While my fantasy lives, so does a course development process that is the antithesis of a student-centered approach. It is a paternalistic model of higher education, that continually fails to ask the question, whose perspectives, goals, and stories are we teaching, and why must it always be ours? Without those questions, we continue to tell a reified story, while abrogating a process for learning that is critical to our students’ knowledge base. The essence of higher education is the ability to think critically with and about concepts, to ask questions. And yet we disable that from the start by telling students to accept our version and way of teaching a course and only later add critical thinking to the curriculum. But, when not integrated and applied, when not meaningful to everyday experience, critical thinking, like human behavior is objectified as a reductionist concept rather than a vital tool to think with.

I recently composed a short essay on LinkedIn where experts are asked to respond to a set of questions. The writing prompts are emblematic of the issue. “The first step… is to define your goals and objectives for your course or program. What do you want your students to learn and achieve?… How will you assess and measure your students’ progress and performance?”

These are not bad questions. But why are they the first questions? Why are we assessing our goals and objectives for students? Where are our learners in the process? Why do we shove them to the margins as objectified recipients of our wisdom? Why must we carefully choreograph a course as though it is a show and look for ways for our student to perform for us?

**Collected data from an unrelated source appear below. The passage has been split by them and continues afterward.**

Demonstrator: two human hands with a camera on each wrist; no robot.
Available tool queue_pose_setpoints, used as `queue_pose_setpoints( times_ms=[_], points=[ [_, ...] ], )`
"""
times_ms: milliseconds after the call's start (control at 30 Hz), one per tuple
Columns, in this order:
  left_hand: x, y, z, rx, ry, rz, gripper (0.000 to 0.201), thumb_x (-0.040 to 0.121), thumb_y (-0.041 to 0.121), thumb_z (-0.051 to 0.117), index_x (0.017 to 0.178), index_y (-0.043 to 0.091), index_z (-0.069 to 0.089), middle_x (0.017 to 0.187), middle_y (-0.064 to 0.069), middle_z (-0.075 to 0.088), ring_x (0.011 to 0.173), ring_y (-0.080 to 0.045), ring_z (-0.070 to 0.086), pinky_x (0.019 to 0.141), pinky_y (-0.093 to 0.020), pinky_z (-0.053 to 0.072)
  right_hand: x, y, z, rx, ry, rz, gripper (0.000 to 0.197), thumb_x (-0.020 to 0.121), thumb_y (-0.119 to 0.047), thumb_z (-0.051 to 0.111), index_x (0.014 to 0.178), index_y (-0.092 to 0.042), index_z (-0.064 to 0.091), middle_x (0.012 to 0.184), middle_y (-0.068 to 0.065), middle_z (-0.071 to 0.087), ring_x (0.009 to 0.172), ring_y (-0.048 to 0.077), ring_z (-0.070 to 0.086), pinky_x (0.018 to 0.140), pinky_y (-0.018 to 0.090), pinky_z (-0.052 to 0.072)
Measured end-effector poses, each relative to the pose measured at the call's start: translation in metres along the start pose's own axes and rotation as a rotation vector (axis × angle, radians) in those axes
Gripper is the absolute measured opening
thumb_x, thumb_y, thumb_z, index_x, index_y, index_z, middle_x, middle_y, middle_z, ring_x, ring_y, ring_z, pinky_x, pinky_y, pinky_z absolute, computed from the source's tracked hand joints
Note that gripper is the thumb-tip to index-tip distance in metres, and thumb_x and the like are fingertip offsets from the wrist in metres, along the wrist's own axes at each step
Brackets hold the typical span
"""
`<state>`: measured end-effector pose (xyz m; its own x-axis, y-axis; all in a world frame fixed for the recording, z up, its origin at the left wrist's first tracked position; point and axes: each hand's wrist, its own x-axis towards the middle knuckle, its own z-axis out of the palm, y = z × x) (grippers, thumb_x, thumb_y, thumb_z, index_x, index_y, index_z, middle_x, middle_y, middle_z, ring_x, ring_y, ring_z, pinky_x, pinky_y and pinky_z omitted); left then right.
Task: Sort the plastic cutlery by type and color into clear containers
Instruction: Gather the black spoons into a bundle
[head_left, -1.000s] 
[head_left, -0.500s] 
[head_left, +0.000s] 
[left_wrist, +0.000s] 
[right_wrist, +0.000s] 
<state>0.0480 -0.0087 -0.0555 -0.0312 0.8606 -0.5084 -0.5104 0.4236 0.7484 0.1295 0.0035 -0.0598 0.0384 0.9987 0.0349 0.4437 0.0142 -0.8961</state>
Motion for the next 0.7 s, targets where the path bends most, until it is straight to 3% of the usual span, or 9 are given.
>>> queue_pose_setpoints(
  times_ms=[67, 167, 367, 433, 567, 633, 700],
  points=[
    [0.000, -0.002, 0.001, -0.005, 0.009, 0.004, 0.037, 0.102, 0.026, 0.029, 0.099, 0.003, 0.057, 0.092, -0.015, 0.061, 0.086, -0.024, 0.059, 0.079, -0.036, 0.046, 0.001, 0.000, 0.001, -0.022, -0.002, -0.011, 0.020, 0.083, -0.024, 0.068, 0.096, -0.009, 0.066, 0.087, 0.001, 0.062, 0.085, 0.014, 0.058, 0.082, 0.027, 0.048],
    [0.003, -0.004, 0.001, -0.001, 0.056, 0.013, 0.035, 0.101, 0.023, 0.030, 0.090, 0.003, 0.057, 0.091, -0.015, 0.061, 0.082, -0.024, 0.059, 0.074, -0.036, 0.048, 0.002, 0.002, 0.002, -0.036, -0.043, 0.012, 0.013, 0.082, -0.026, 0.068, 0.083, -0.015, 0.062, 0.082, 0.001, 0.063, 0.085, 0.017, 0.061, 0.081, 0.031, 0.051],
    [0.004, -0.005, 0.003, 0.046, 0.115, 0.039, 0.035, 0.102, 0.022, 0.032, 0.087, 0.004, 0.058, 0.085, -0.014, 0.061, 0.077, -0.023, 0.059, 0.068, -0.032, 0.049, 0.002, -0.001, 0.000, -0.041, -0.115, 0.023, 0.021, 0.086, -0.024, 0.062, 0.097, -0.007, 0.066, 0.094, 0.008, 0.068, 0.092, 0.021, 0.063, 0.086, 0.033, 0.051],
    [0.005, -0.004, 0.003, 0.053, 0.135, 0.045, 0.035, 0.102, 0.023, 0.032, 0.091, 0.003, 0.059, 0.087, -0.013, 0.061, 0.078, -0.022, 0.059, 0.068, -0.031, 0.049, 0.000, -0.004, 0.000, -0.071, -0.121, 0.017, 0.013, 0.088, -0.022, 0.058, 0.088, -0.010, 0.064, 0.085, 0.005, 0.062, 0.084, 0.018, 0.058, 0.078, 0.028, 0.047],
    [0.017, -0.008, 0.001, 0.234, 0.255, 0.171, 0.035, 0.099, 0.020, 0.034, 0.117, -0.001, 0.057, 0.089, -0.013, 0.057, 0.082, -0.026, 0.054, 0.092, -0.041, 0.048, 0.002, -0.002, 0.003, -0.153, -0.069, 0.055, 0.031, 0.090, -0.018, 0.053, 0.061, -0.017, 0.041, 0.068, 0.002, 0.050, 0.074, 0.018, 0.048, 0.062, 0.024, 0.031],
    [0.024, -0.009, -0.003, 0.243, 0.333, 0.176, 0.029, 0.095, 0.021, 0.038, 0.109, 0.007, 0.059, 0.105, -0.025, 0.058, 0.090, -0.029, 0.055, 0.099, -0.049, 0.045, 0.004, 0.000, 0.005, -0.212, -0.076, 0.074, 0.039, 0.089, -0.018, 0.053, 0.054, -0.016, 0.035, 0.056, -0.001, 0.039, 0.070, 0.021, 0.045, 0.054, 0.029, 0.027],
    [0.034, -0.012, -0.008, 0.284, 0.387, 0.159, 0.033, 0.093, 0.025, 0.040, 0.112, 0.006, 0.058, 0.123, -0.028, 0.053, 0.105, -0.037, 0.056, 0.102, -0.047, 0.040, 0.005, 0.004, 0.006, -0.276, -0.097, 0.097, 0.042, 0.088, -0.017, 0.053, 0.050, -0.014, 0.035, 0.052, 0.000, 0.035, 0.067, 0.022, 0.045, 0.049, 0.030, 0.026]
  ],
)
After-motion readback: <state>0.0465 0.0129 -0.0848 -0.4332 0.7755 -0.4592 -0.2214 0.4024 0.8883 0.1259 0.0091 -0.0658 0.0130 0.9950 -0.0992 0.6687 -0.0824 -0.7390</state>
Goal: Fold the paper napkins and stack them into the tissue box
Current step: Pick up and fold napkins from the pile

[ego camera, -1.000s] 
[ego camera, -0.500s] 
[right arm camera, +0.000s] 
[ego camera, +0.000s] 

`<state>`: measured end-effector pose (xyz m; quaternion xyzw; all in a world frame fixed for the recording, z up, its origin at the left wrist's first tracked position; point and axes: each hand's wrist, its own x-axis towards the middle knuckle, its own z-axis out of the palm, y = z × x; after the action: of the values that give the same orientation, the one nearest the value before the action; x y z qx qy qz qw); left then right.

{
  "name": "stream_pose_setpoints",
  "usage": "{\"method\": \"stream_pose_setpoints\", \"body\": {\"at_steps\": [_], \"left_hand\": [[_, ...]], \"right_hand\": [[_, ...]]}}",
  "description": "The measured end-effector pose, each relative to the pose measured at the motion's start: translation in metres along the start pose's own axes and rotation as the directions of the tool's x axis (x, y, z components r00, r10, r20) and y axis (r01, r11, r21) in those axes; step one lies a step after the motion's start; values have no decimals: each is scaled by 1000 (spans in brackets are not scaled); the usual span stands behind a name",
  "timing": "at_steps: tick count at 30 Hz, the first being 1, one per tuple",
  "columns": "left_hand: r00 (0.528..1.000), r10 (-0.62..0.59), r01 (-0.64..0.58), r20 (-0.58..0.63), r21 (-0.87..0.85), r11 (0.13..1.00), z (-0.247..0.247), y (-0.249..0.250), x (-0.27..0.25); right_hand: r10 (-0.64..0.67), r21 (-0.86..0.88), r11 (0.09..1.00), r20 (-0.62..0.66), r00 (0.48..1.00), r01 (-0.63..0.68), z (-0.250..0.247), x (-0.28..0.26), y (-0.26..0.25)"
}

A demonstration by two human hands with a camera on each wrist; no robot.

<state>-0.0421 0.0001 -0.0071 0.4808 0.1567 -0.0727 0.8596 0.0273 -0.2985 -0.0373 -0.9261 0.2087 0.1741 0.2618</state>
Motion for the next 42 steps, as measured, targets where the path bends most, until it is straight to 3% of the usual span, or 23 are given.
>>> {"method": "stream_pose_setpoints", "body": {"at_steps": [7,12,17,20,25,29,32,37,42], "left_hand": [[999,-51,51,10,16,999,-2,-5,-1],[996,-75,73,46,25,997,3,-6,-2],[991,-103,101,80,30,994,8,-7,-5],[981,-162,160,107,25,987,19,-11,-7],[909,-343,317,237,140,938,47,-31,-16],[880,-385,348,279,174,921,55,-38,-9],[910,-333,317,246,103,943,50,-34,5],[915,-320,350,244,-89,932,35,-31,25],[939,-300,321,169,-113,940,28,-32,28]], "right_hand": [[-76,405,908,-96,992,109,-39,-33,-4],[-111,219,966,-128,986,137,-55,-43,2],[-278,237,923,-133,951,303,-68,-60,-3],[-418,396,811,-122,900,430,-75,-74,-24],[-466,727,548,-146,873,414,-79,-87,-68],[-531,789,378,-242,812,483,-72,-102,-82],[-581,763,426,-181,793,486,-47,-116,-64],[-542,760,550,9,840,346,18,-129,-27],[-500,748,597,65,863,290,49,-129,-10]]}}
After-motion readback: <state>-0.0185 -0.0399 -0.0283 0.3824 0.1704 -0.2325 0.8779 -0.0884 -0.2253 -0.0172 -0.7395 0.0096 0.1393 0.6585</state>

What if we flipped the script and began the design process envisioning the student seated before us? I don’t mean generically as we broadly conceive target audiences. I’m proposing empathetically picturing the actual individuals our curriculum will serve. We know real barriers and burdens stand between many of our modern students and the content we deliver. Perhaps that working parent tuning into an evening seminar sat through a 12-hour shift beforehand. Maybe the first-generation college freshman signing onto our 101 class holds uncertainty navigating unfamiliar academic culture. We need a marriage, a working partnership between we, who are content experts, and our learners who know their learning styles, passions, goals, objectives, dreams, and limitations.

Our learners carry living stories – stories that profoundly shape how they interface with us and the material we teach. What if accounting for and integrating those stories and passions became the driver rather than resting outcome in formulating courses? Here’s what it could entail:

  • Compassionately assessing real student experiences through dialogue, not just data.
  • Co-constructing course materials and outcomes addressing student goals and objectives.
  • Curating content resonating with articulated needs and perspectives.
  • Evaluating mastery through flexible demonstrations of competency.

This approach flips emphasis from transmitting expertise to empowering transformation. And we gauge effectiveness not by curricular fidelity but by witnessing renewed confidence emerging through support of students’ articulated journeys.

This learner-centered model is what we do at YU Global as we develop our curriculum. We aim to transform not just the lives our learners but transform a fossilized academy begging for a reflexive and organic approach to higher education.